The world health-care crisis
A health-care crisis is primarily a financial crisis in which countries cannot successfully meet people's access to medicine due to the rising cost of health-care services and, more importantly, pharmaceuticals. This crisis is worsened by age-dependency ratios and aging populations in these countries, and it then competes with the pension crisis for money and political will that are needed to solve these problems.

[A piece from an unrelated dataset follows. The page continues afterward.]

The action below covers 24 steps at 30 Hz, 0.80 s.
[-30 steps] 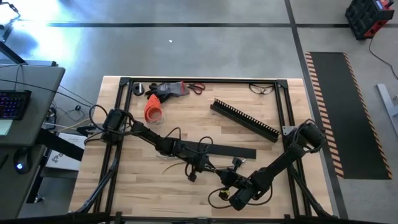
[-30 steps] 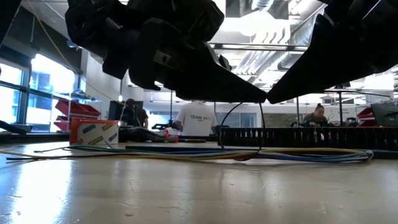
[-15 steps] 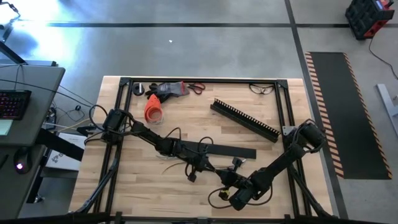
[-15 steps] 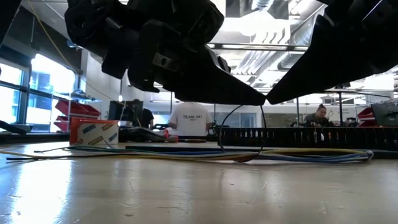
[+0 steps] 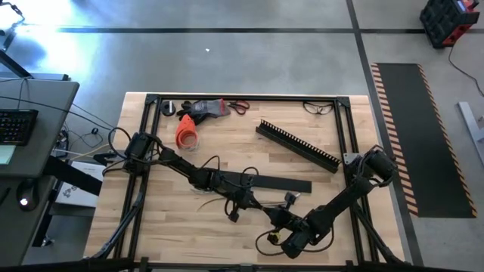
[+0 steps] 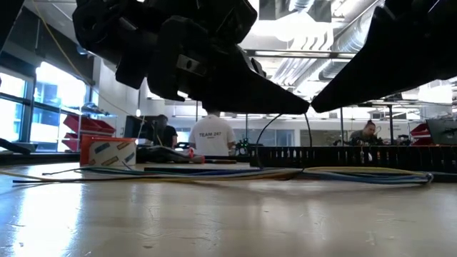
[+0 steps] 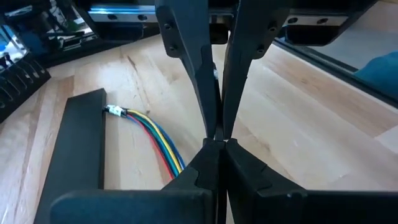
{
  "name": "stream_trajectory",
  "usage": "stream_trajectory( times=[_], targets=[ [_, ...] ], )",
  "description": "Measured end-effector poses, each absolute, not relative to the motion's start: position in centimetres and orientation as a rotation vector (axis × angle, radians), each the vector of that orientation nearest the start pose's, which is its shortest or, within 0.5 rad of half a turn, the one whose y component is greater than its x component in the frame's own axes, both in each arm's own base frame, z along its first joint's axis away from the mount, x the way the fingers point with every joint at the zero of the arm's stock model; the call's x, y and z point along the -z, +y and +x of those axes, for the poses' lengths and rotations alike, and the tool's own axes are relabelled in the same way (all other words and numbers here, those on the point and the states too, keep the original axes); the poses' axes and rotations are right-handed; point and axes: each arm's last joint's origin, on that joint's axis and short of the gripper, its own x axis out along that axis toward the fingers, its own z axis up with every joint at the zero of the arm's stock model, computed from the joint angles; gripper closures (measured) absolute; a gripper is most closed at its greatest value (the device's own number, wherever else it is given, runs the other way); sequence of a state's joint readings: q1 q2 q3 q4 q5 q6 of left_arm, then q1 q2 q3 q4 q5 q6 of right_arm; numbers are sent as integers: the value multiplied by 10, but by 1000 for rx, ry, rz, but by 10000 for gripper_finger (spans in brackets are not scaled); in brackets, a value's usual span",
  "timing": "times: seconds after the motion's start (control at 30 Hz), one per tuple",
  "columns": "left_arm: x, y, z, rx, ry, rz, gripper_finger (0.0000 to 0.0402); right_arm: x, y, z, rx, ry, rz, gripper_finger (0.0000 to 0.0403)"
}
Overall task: Ziptie cables
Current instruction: Wrap the colored cables with the black zip tie
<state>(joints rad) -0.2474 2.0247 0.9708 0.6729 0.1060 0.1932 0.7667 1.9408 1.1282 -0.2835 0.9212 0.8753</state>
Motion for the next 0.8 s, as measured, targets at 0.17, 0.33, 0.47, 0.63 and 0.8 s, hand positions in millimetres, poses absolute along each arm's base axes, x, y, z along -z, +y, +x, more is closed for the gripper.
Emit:
stream_trajectory(
  times=[0.17,0.33,0.47,0.63,0.8],
  targets=[
    [-123,-101,386,389,334,220,401,-137,248,270,416,562,74,403],
    [-120,-97,386,358,356,229,400,-135,262,255,367,597,143,401],
    [-121,-98,386,367,350,228,400,-136,270,245,364,570,161,401],
    [-121,-101,386,370,343,232,401,-136,266,249,387,557,170,402],
    [-121,-113,382,346,327,367,370,-136,257,258,433,554,254,402]
  ],
)
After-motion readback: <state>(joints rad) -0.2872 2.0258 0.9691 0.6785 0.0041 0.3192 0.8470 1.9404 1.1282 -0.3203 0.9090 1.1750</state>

C-SPAN recorded Ibis Sánchez-Serrano's presentation at the New York Public Library Thursday for broadcast in the near future. Elsevier Connect will post that video here when it is ready. Meanwhile, the slide presentation is available at the end of this article. Watch it here.
Not surprisingly, people across the planet have expressed great dissatisfaction and concern about this situation, which is generally perceived as unsustainable in the near future.
Though a health care crisis is more evident in the developing world and the United States, it is also affecting Europe, which, in opposition to the United States, has a long tradition of institutionalized social welfare. In many European countries, national health-care systems were developed to create social safety nets for all their citizens.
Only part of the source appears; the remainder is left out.